Task: The line with "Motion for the" marks the start; write out that line and all following lines through the end of the listing, exactly.

Data provided:
|---|
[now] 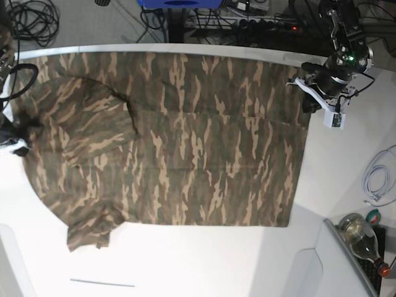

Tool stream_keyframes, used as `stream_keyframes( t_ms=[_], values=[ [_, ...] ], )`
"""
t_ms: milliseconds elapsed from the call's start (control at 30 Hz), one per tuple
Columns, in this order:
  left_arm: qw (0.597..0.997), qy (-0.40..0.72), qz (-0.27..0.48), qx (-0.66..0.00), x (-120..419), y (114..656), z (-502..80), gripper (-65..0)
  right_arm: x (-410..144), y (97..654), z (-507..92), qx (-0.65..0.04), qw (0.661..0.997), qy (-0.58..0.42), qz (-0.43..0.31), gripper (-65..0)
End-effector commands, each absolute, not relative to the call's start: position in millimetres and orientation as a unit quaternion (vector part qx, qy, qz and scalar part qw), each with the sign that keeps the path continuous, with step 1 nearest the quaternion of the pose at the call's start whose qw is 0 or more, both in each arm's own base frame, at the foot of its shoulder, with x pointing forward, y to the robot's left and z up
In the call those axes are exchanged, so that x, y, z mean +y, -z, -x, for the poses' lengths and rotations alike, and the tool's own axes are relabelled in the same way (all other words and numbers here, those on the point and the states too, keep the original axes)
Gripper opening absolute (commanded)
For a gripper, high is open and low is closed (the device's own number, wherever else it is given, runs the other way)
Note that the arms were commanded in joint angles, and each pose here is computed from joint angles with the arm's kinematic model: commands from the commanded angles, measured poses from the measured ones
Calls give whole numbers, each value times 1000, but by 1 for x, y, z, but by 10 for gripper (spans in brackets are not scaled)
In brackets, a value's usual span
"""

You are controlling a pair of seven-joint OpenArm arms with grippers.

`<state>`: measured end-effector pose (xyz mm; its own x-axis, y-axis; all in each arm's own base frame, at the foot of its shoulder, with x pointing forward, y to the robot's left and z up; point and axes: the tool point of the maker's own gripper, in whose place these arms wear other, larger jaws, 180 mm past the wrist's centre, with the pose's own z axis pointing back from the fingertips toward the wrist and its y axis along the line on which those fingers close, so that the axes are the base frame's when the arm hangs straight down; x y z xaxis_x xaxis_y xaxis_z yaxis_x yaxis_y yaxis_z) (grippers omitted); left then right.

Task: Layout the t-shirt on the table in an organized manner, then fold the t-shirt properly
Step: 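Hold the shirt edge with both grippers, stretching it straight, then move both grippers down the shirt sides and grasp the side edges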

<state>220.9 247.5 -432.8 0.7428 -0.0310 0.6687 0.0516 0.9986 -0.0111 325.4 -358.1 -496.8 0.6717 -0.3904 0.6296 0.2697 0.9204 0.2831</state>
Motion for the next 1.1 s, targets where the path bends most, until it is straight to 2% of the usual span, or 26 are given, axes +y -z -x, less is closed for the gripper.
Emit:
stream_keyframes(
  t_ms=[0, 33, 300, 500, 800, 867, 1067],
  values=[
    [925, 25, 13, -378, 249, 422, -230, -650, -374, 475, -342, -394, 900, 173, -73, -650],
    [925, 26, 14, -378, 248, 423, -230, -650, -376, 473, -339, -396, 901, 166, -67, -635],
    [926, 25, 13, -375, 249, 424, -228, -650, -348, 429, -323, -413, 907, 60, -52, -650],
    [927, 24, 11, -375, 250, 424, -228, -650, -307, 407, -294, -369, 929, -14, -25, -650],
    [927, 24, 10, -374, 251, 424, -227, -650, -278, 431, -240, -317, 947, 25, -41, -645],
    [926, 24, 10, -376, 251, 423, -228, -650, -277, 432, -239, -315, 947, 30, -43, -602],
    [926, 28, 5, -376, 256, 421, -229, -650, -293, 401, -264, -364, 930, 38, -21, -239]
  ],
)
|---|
Solved problem:
Motion for the next 1.1 s, targets where the path bends most, until it is straight to 2% of the usual span, or 26 are given, axes +y -z -x, less is closed for the gripper.
Emit:
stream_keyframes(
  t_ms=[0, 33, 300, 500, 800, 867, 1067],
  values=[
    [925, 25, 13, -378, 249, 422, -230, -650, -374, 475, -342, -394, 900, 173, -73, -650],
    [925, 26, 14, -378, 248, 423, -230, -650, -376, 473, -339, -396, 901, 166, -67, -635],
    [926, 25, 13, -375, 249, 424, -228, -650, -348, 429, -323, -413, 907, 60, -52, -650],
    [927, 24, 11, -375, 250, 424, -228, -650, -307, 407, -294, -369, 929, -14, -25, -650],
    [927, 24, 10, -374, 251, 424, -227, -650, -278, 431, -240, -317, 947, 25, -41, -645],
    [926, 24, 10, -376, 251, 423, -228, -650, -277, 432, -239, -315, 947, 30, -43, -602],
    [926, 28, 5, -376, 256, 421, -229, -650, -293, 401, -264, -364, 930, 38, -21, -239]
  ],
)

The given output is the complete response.